EXERCISE REQUIREMENTS: In the data below, which lines hold the word "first"? Copy them.

SOURCE DATA:
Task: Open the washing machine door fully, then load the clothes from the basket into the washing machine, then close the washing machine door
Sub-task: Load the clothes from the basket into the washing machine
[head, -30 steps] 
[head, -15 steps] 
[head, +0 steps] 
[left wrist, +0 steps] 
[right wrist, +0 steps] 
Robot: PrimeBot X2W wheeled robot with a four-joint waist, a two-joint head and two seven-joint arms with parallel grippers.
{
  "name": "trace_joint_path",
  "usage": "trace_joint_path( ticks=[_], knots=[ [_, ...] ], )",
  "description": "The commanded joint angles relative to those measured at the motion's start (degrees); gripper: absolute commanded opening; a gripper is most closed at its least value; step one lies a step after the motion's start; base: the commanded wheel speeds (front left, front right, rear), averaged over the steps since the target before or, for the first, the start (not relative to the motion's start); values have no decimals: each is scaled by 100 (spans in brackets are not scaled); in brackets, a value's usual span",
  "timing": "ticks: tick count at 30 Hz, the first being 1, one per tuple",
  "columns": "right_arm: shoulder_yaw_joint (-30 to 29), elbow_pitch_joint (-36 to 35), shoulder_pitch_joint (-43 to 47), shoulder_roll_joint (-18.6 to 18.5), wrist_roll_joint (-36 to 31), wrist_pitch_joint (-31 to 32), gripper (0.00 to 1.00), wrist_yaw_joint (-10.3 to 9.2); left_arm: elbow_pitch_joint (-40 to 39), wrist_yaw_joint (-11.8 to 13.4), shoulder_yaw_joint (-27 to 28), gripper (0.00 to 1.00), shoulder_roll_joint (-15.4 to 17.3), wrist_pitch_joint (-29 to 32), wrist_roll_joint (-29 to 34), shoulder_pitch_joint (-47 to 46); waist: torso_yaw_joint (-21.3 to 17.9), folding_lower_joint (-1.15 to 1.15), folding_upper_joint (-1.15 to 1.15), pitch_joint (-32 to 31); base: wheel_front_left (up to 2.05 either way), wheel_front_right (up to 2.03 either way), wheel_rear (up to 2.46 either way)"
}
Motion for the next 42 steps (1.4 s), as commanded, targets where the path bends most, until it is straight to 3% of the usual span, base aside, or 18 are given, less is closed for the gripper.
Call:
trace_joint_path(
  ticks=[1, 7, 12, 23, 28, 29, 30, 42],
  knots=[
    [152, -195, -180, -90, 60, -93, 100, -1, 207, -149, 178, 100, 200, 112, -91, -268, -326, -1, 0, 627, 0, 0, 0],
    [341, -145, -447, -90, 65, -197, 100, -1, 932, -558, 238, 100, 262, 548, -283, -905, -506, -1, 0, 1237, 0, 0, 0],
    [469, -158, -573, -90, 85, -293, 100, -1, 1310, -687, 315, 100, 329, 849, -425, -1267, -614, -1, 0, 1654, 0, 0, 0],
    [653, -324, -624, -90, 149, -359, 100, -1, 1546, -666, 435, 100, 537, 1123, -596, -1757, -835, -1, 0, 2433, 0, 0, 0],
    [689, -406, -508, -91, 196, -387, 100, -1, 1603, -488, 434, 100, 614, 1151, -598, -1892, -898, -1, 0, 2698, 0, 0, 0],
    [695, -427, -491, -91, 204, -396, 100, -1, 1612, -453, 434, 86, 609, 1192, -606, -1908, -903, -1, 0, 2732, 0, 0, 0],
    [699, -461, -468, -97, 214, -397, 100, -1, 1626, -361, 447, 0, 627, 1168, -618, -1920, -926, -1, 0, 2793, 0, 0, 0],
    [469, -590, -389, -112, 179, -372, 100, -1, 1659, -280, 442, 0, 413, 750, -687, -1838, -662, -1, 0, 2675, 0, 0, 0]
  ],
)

ANSWER SECTION:
  "description": "The commanded joint angles relative to those measured at the motion's start (degrees); gripper: absolute commanded opening; a gripper is most closed at its least value; step one lies a step after the motion's start; base: the commanded wheel speeds (front left, front right, rear), averaged over the steps since the target before or, for the first, the start (not relative to the motion's start); values have no decimals: each is scaled by 100 (spans in brackets are not scaled); in brackets, a value's usual span",
  "timing": "ticks: tick count at 30 Hz, the first being 1, one per tuple",

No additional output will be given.